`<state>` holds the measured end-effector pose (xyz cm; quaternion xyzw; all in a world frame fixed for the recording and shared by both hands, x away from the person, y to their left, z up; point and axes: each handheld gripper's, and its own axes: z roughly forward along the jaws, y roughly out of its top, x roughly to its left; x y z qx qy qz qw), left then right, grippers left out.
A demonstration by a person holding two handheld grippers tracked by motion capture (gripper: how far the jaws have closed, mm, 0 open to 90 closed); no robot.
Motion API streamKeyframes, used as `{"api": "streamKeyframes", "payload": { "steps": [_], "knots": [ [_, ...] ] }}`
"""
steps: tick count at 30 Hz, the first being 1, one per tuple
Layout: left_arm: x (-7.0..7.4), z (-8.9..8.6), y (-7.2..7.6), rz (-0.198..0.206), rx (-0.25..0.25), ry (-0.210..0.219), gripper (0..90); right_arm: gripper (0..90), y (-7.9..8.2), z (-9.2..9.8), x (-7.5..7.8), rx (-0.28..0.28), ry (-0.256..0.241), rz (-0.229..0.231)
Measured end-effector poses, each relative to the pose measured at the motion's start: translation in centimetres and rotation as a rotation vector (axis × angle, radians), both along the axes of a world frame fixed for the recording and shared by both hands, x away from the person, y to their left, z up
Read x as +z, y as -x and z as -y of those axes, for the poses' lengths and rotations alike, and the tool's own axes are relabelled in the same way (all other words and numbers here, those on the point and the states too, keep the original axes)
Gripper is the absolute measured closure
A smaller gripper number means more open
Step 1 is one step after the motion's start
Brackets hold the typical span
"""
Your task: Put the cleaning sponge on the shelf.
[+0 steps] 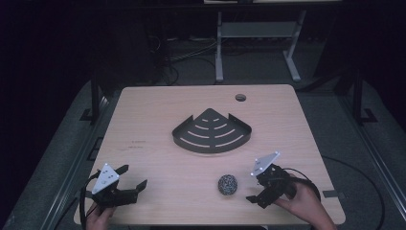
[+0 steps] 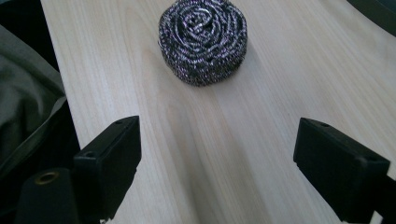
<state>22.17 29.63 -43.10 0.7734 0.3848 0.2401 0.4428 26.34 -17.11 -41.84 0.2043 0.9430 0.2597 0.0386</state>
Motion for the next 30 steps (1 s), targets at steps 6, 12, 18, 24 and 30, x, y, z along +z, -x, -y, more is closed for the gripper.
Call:
{"api": "streamKeyframes", "payload": {
  "steps": [6,12,18,24,30],
  "knots": [
    [0.0,-0.1,0.0,-0.001,0.008,0.002,13.3,14.6,-0.5,-1.0,-0.1,0.02,-0.002,-0.012],
    [0.0,-0.1,0.0,-0.003,0.002,0.001,13.2,14.6,-0.9,-1.7,-0.1,0.032,-0.007,-0.019],
    [0.0,0.0,0.0,-0.002,0.001,0.002,13.3,14.6,-1.3,-2.4,0.1,0.046,-0.011,-0.016],
    [0.0,0.0,0.0,-0.002,0.003,0.0,13.2,14.6,-1.6,-2.9,0.1,0.056,-0.013,-0.022],
    [0.0,-0.1,0.0,0.002,0.005,-0.002,13.3,15.0,-1.8,-3.3,-0.1,0.064,-0.011,-0.029]
  ]
}}
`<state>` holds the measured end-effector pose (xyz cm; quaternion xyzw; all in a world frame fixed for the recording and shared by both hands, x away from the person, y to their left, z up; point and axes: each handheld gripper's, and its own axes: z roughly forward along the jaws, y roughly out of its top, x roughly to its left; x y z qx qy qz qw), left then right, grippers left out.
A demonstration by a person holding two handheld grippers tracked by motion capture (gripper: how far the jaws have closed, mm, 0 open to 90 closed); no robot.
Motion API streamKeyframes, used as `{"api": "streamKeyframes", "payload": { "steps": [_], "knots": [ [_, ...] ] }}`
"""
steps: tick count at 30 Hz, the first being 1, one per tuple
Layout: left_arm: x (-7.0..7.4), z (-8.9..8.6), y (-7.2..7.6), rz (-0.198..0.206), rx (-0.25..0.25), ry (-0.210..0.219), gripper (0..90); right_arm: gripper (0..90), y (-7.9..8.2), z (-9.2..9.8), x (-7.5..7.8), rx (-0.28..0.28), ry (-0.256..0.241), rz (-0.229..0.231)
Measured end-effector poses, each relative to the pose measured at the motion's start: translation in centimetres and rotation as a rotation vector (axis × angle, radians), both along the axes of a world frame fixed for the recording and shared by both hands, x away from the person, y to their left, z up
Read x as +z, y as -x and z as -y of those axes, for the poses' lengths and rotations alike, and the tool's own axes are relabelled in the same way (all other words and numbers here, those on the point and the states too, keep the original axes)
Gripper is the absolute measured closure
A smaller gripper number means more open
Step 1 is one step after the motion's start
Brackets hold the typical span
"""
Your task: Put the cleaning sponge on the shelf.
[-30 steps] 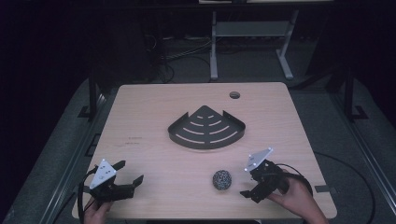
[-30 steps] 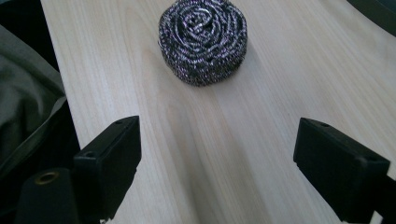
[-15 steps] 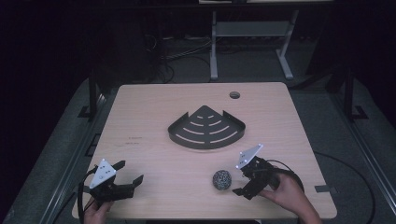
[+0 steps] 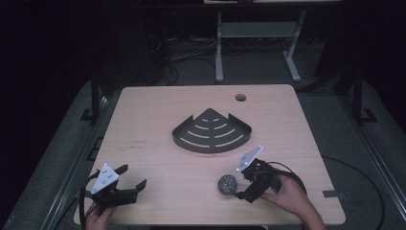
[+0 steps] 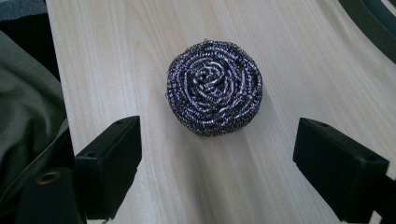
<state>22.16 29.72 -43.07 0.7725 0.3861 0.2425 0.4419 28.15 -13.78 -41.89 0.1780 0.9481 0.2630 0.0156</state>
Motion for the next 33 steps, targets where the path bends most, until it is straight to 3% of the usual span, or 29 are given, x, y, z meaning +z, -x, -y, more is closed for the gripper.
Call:
{"api": "streamKeyframes", "payload": {
  "steps": [12,21,33],
  "knots": [
    [0.0,0.0,0.0,-0.001,0.0,-0.001,13.3,15.0,-1.1,-1.5,0.1,0.043,0.025,-0.015],
    [0.1,0.1,0.1,0.001,-0.006,0.0,13.3,15.0,-2.0,-3.0,-1.1,0.069,0.053,-0.058],
    [0.1,0.0,0.1,0.003,-0.005,0.002,13.3,19.8,-2.4,-3.9,-2.1,0.091,0.081,-0.072]
  ]
}}
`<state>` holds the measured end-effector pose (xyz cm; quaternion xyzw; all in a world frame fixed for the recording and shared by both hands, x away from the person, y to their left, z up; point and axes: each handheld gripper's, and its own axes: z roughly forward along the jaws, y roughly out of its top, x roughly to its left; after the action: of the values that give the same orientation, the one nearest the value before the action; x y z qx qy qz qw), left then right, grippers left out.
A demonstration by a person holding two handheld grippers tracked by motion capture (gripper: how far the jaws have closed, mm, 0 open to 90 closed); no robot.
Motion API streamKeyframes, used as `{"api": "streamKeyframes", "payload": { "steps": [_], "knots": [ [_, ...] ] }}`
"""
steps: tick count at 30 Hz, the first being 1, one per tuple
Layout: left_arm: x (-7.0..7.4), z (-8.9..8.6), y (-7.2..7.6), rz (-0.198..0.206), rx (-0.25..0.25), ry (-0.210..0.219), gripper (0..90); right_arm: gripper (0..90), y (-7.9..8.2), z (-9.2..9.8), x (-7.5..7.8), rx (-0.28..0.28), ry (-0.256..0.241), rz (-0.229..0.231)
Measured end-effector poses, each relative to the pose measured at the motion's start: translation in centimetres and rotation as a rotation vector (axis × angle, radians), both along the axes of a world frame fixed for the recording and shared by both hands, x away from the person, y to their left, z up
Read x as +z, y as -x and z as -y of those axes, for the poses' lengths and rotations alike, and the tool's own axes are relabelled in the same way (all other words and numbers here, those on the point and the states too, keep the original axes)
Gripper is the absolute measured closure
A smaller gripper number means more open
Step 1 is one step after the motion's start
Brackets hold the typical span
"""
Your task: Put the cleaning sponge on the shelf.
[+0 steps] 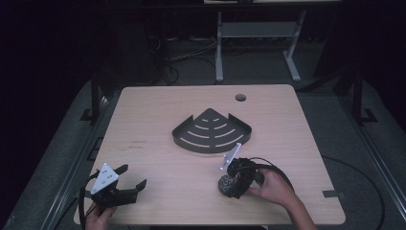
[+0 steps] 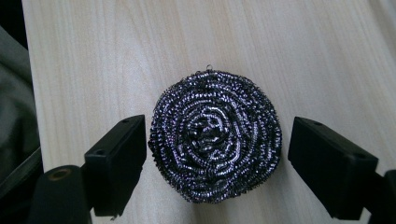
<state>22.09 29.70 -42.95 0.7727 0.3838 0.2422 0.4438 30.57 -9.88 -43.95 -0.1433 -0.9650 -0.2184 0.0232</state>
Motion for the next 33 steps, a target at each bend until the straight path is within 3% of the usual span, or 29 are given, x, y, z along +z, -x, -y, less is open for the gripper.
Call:
{"api": "streamKeyframes", "payload": {
  "steps": [19,24,33],
  "knots": [
    [0.1,-0.2,0.0,0.007,0.007,0.006,13.2,31.3,-0.2,-0.2,-0.2,0.032,-0.005,-0.002],
    [0.1,-0.1,0.0,0.005,0.007,0.005,13.2,31.8,-0.3,-0.2,0.2,0.033,-0.028,-0.001],
    [0.1,-0.2,0.0,0.004,0.007,0.006,13.3,31.8,-1.1,-0.3,1.6,0.041,-0.028,0.011]
  ]
}}
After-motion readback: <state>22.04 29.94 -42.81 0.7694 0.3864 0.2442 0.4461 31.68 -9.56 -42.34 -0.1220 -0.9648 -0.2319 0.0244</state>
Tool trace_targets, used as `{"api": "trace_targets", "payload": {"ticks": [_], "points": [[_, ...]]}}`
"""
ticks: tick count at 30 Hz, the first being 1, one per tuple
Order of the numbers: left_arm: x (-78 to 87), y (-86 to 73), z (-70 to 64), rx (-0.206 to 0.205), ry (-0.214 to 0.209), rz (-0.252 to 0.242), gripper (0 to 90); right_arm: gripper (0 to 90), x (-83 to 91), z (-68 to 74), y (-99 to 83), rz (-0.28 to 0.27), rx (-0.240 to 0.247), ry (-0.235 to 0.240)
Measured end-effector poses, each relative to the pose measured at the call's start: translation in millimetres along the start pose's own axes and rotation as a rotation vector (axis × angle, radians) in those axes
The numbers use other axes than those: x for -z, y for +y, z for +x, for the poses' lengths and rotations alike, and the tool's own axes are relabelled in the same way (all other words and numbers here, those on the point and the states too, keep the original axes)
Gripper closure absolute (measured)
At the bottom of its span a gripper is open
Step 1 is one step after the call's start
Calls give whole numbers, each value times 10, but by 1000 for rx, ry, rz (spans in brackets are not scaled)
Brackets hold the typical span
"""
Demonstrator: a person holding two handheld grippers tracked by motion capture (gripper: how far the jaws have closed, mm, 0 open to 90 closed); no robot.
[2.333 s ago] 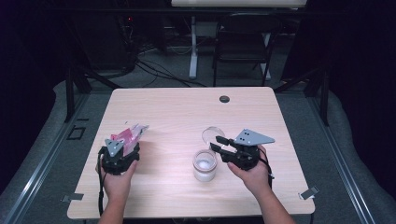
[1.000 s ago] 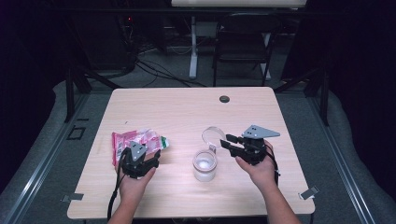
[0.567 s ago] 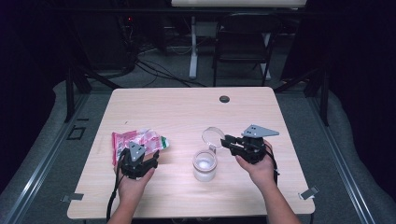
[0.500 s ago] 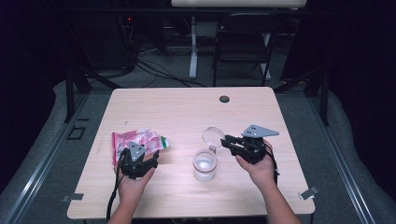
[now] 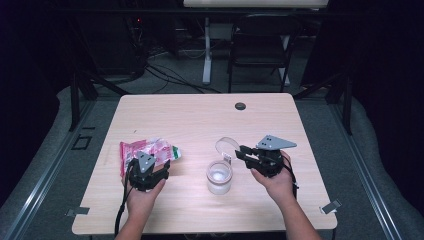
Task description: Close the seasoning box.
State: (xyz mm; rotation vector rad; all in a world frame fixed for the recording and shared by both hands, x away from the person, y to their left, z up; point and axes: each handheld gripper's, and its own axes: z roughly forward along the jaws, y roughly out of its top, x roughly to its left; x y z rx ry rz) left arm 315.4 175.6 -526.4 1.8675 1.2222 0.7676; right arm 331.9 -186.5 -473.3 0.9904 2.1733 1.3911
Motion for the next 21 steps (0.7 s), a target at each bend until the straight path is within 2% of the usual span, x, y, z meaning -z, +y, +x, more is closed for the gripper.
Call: {"api": "trace_targets", "payload": {"ticks": [8,16,21], "points": [[-12,12,-8,5,-2,-8,394,717,14,93,9,7,67,-26],[-47,34,-26,2,-10,-5,395,691,24,179,8,9,107,-20],[-70,49,-49,-7,-16,-6,396,672,42,248,1,9,154,-18]]}}
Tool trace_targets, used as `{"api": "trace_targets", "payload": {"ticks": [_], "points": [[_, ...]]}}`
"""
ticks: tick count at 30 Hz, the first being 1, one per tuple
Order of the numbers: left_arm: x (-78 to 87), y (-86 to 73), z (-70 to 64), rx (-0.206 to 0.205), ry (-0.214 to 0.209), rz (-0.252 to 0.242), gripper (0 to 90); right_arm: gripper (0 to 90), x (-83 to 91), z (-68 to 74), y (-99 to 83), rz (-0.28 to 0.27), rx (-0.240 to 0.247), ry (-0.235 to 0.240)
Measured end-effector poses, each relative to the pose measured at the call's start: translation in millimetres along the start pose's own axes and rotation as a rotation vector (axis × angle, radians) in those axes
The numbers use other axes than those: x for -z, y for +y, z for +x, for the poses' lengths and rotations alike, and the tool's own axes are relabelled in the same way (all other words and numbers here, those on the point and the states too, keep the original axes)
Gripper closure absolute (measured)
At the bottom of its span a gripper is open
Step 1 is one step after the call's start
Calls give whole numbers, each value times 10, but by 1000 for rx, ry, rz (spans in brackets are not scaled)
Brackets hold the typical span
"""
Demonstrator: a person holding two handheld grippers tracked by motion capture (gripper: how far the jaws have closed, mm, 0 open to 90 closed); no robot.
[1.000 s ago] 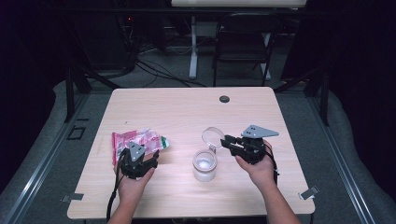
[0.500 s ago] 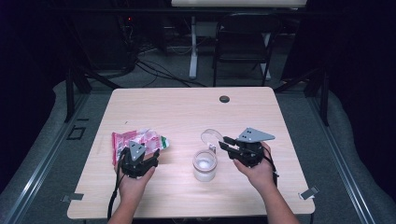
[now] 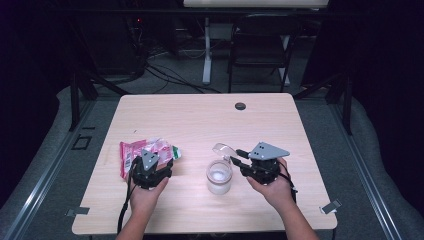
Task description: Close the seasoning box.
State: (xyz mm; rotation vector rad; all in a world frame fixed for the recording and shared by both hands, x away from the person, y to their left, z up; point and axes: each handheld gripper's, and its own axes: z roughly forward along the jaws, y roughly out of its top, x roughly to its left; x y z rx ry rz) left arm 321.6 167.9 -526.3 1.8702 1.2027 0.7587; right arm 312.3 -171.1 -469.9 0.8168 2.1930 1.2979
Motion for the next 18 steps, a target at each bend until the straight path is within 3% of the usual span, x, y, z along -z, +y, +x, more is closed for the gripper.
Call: {"api": "trace_targets", "payload": {"ticks": [18], "points": [[-88,28,-83,-20,-34,7,396,575,-9,188,-30,4,96,14]]}}
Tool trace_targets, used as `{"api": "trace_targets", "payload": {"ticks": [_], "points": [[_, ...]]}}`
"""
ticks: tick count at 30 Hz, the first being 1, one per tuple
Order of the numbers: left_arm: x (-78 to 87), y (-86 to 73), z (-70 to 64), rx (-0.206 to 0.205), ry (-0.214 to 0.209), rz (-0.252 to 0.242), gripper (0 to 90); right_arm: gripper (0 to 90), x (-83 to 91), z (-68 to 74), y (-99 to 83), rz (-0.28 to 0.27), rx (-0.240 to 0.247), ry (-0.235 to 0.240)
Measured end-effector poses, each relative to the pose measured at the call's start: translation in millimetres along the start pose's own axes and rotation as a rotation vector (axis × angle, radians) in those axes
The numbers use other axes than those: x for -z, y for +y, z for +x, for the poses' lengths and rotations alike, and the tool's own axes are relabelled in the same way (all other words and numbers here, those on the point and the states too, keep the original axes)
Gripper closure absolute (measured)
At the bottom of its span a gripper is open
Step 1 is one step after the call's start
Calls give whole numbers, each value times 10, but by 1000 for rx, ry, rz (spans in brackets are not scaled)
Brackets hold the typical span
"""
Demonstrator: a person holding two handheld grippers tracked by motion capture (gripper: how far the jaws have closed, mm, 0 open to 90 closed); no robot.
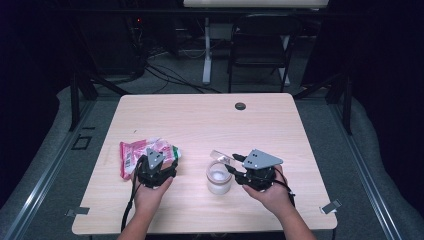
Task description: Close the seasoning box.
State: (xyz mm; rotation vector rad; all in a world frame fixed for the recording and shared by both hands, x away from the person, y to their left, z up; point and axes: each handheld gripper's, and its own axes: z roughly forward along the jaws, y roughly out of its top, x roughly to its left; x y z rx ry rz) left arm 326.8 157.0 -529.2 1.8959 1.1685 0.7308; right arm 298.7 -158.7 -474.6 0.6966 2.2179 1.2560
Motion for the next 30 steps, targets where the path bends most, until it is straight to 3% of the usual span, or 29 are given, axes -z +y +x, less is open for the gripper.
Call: {"api": "trace_targets", "payload": {"ticks": [8,30], "points": [[-8,15,-19,-8,0,3,397,556,-23,108,-3,11,67,-18],[-18,13,-25,-10,1,3,397,532,-26,111,-5,13,69,-1]]}}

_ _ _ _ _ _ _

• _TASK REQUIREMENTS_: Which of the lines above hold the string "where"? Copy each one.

• _ANSWER_:
Motion for the next 33 steps, targets where the path bends most, until it is straight to 3% of the usual span, or 29 are given, x, y, z meaning +z, -x, -y, more is closed for the gripper.
Motion for the next 30 steps, targets where the path bends most, until it is straight to 3% of the usual span, or 29 are given, axes -z +y +x, less is open for the gripper.

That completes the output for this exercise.